> Work instruction: Locate all lines in the data below that hold "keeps" and show them.

> Recorded information:
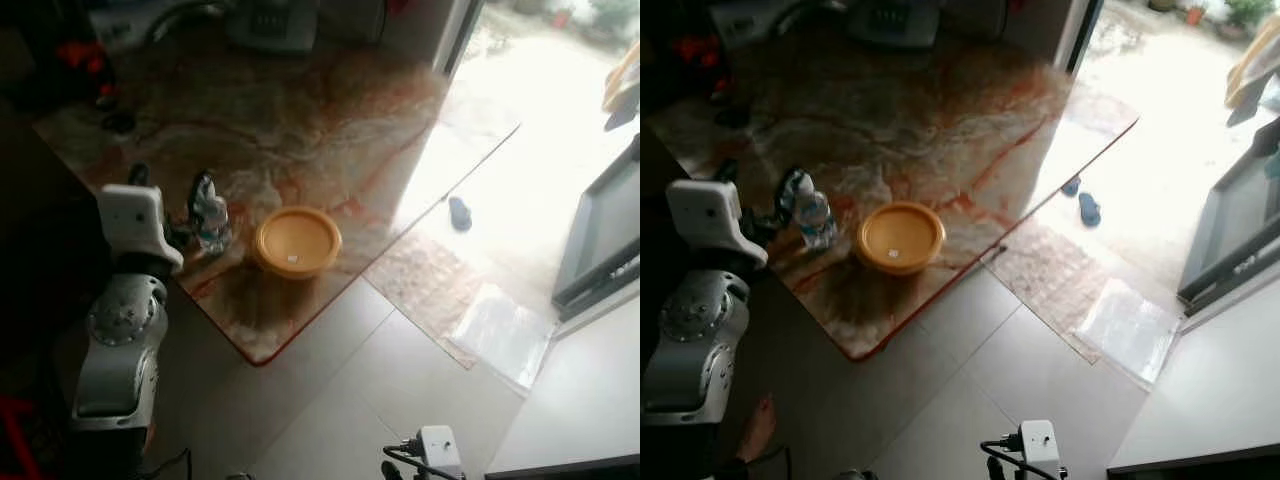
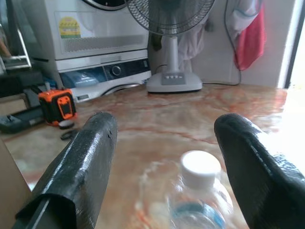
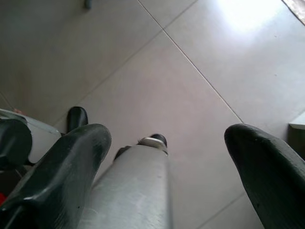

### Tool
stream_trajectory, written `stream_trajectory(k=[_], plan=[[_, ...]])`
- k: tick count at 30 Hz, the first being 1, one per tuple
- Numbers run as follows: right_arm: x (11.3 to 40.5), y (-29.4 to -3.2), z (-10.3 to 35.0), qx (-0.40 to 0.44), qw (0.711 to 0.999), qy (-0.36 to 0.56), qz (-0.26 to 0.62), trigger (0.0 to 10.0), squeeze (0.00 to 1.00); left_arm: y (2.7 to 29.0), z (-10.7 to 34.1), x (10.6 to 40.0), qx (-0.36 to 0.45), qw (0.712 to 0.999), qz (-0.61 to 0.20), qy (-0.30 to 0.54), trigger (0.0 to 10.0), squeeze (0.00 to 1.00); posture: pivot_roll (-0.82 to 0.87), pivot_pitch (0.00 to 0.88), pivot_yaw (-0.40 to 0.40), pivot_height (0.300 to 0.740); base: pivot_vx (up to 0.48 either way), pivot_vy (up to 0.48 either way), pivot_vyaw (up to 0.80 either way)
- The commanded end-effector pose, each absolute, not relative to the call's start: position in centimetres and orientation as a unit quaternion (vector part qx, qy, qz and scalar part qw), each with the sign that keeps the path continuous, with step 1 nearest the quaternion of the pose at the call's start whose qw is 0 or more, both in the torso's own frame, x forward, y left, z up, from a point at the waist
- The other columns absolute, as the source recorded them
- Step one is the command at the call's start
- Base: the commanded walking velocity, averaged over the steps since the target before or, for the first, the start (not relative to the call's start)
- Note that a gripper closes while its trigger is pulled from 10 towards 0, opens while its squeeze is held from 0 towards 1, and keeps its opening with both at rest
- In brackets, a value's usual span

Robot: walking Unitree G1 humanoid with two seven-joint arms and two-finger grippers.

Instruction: Restocking fridge

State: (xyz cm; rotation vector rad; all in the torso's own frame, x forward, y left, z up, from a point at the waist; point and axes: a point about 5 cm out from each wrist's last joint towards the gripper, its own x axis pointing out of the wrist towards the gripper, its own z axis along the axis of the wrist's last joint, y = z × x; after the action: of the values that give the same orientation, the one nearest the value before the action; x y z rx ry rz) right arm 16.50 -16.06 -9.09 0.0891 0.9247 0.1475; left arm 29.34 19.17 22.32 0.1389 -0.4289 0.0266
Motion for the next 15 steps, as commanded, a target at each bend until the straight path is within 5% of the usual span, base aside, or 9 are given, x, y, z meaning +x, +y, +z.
stream_trajectory(k=[1, 7, 15], plan=[[15.3, -17.5, -9.5, 0.039, 0.886, 0.460, 0.050, 10.0, 0.00, 18.2, 22.7, 29.3, 0.066, 0.972, -0.002, -0.224, 10.0, 0.00, -0.02, 0.168, -0.073, 0.740, 0.292, 0.000, 0.00], [15.5, -17.6, -9.4, 0.022, 0.889, 0.455, 0.056, 10.0, 0.00, 18.2, 23.0, 29.4, 0.064, 0.971, -0.001, -0.229, 10.0, 0.00, -0.01, 0.155, -0.071, 0.740, 0.293, 0.000, 0.00], [15.5, -17.6, -9.4, 0.033, 0.889, 0.455, 0.047, 10.0, 0.00, 17.9, 23.9, 29.3, 0.060, 0.970, -0.013, -0.237, 10.0, 0.00, -0.01, 0.163, -0.074, 0.740, 0.067, 0.000, 0.55]])
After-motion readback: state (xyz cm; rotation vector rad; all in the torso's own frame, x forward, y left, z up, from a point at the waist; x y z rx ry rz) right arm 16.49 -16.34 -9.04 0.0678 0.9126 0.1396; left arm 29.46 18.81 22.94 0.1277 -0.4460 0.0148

> Output for this exercise:
- The commanded end-effector pose, each absolute, not relative to the call's start: position in centimetres and orientation as a unit quaternion (vector part qx, qy, qz and scalar part qw), each with the sign that keeps the path continuous, with step 1 nearest the quaternion of the pose at the call's start whose qw is 0 or more, both in the torso's own frame, x forward, y left, z up, from a point at the waist
- Note that a gripper closes while its trigger is pulled from 10 towards 0, opens while its squeeze is held from 0 towards 1, and keeps its opening with both at rest

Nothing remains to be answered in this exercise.